Exercise directions: With images removed, transcribe each record exactly as it appears.

Supplied information:
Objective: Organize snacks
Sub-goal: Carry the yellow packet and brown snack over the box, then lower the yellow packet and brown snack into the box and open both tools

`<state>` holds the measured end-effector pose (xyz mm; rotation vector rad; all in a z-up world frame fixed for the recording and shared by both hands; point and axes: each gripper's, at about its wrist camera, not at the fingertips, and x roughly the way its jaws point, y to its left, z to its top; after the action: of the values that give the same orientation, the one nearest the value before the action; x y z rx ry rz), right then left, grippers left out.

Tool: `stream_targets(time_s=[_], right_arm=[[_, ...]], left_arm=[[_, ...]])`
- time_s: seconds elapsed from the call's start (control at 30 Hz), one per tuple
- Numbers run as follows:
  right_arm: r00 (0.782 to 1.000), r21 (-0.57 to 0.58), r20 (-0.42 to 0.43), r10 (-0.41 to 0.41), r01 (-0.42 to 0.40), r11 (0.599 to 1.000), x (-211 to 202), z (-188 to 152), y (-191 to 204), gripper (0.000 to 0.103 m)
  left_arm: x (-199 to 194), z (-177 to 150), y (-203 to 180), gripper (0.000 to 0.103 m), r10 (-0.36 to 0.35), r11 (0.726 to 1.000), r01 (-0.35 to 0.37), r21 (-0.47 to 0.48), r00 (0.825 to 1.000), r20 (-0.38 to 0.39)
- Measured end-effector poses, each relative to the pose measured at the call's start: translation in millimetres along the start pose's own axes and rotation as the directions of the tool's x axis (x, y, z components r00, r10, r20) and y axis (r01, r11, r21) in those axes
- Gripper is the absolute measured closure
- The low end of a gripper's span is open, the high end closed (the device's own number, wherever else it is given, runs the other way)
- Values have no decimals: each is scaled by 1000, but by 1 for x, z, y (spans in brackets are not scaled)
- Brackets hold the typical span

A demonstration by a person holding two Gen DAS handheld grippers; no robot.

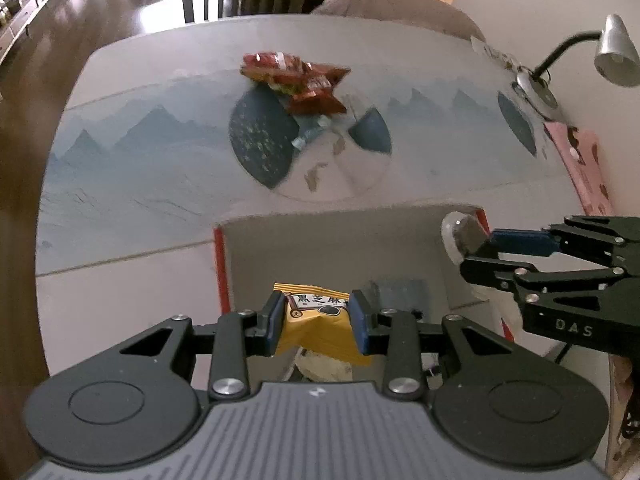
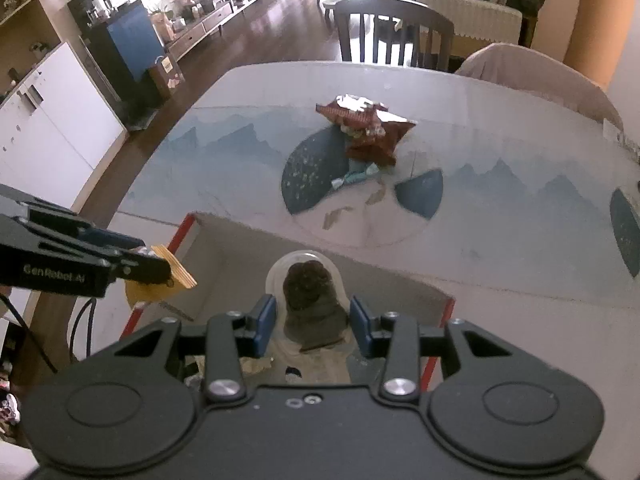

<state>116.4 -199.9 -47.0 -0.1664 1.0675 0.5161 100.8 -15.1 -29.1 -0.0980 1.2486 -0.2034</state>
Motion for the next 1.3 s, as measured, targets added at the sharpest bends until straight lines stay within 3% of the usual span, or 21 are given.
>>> stream_targets(time_s=[0.63, 1.3], right_arm=[[991, 23, -130, -14, 17, 1000, 51, -44, 8, 64], [978, -8, -203, -47, 46, 999, 87, -56, 15, 64]], left_arm=[[54, -21, -19, 69, 9, 999, -7, 39, 997, -70], [105, -15, -19, 69, 69, 997, -65, 30, 987, -147]])
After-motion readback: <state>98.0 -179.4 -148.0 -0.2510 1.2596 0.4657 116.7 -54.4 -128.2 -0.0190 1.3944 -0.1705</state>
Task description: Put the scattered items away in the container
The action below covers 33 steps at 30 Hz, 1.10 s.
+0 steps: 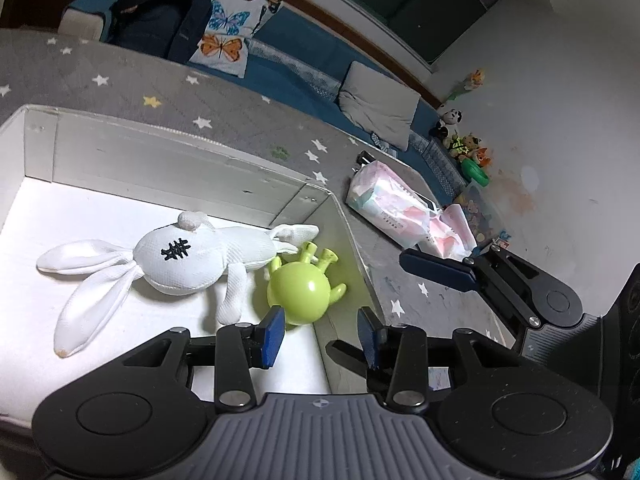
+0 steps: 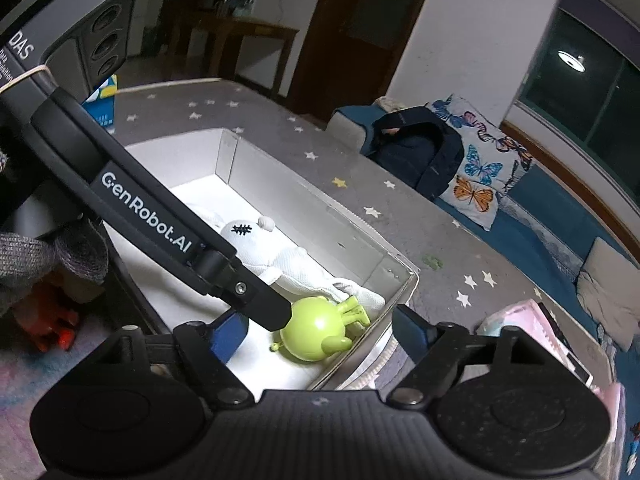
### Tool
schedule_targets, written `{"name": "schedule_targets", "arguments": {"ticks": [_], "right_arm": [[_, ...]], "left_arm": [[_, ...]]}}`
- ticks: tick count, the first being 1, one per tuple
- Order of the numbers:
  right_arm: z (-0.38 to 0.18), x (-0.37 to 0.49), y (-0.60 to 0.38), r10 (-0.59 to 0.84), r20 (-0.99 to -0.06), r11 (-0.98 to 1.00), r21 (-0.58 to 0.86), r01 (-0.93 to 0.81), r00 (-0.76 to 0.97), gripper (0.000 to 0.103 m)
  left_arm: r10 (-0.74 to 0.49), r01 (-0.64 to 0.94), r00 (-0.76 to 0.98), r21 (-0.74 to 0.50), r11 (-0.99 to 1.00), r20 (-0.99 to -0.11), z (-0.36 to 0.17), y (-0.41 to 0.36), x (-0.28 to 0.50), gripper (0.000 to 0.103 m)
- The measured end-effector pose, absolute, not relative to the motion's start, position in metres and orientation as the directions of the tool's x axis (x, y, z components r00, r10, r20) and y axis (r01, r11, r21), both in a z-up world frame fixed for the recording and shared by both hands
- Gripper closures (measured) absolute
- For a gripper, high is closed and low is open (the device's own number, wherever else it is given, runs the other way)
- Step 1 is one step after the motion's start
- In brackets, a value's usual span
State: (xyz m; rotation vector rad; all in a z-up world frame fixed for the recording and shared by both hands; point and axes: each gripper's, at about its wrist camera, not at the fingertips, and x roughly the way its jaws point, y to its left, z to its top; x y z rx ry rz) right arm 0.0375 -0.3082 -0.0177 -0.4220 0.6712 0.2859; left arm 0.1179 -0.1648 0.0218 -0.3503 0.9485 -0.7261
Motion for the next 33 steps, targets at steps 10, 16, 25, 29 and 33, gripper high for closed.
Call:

Task result:
Objective: Organize snacks
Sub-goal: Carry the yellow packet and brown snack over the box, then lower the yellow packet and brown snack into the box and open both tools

`<state>` holds the measured end-effector pose (xyz mm; rotation vector rad; all in a z-up world frame fixed for the recording and shared by both hands; point and axes: each gripper's, at about its wrist camera, not at the fingertips, and x roughly the way its jaws point, y to its left, z to its top; after the action: of the values that give the same orientation, the one nearest the value before the action; x y z rx ry rz), right then left, grippers left out.

Tool: `stream_targets(time_s=[_], right_arm=[[_, ...]], left_arm=[[_, ...]])`
- time_s: seconds elapsed from the call's start (control at 30 Hz), one per tuple
- Numbers run as follows:
  right_arm: r00 (0.782 to 1.000), r21 (-0.57 to 0.58), r20 (-0.42 to 0.43), r10 (-0.41 to 0.41), r01 (-0.42 to 0.40), r11 (0.599 to 1.000), x (-211 to 202), z (-188 to 152), y (-191 to 204), gripper (0.000 to 0.103 m)
  left_arm: x (-199 to 194), z (-177 to 150), y (-203 to 180), gripper (0.000 to 0.103 m), r10 (-0.36 to 0.35), r11 (0.726 to 1.000), r01 (-0.35 to 0.37), r21 (-0.47 to 0.48), r00 (0.825 to 1.000), r20 (-0.38 to 0.39)
- Measured end-effector poses, each relative to the pose measured at the call's start: translation in millimetres along the start pose's own axes and rotation as the directions of the tool's x axis (x, y, z components r00, r10, r20) and y axis (r01, r11, r21) in those axes
- Gripper is the absolute measured closure
- The low end of a gripper's span is open, the high end closed (the device's own number, wherever else it is given, runs the other way)
- Values have no decimals: each is scaled by 1000, but by 1 for x, z, y (spans in brackets are not scaled)
- Brackets hold the typical span

A demonstration by a person holding two Gen DAS handheld grippers; no robot.


<state>116.4 -199.9 -47.0 -0.1664 1.0675 0.5161 100.8 -15.1 -29.1 -0.0980 1.2486 -0.2034</state>
Motion for the next 1.3 s, as measured, targets added at the sharpest bends until straight lines stay within 3% of the usual span, or 21 are given.
>>> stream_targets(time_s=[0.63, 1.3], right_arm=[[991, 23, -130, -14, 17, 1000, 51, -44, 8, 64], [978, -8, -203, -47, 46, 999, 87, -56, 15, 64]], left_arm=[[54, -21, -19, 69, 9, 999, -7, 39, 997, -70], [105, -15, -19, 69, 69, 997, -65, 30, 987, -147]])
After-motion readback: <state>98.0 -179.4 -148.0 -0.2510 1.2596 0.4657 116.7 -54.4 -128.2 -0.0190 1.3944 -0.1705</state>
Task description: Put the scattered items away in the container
The action below covers 33 steps at 30 Hz, 1.10 s.
+0 steps: 
+0 steps: 
### Tool
schedule_targets, written `{"name": "schedule_targets", "arguments": {"ticks": [_], "right_arm": [[_, ...]], "left_arm": [[_, ...]]}}`
- ticks: tick count, the first being 1, one per tuple
- Order of the numbers:
  right_arm: z (-0.38 to 0.18), x (-0.37 to 0.49), y (-0.60 to 0.38), r10 (-0.59 to 0.84), r20 (-0.99 to -0.06), r11 (-0.98 to 1.00), r21 (-0.58 to 0.86), r01 (-0.93 to 0.81), r00 (-0.76 to 0.97), gripper (0.000 to 0.103 m)
  left_arm: r10 (-0.74 to 0.49), r01 (-0.64 to 0.94), r00 (-0.76 to 0.98), r21 (-0.74 to 0.50), r11 (-0.99 to 1.00), r20 (-0.99 to -0.11), z (-0.36 to 0.17), y (-0.41 to 0.36), x (-0.28 to 0.50), gripper (0.000 to 0.103 m)
- The measured end-effector pose, absolute, not relative to the motion's start, position in metres and orientation as the directions of the tool's x axis (x, y, z components r00, r10, r20) and y axis (r01, r11, r21), both in a z-up world frame fixed for the recording and shared by both hands
- Gripper closures (measured) absolute
- For a gripper, high is closed and low is open (the device's own number, wherever else it is given, runs the other way)
- Step 1 is one step after the motion's start
- In brackets, a value's usual span
State: (xyz m; rotation vector rad; all in a z-up world frame fixed for the recording and shared by both hands; point and axes: each gripper's, at about its wrist camera, not at the fingertips, and x roughly the way its jaws point, y to its left, z to its top; x y z rx ry rz) right arm 0.0375 -0.3082 -0.0177 -0.4220 0.6712 0.2859; left arm 0.1179 -0.1648 0.0218 -0.3503 0.9485 -0.7261
Motion for the next 33 steps, targets at steps 10, 16, 25, 29 and 33, gripper high for closed.
Call:

Nothing further remains to be added to the answer.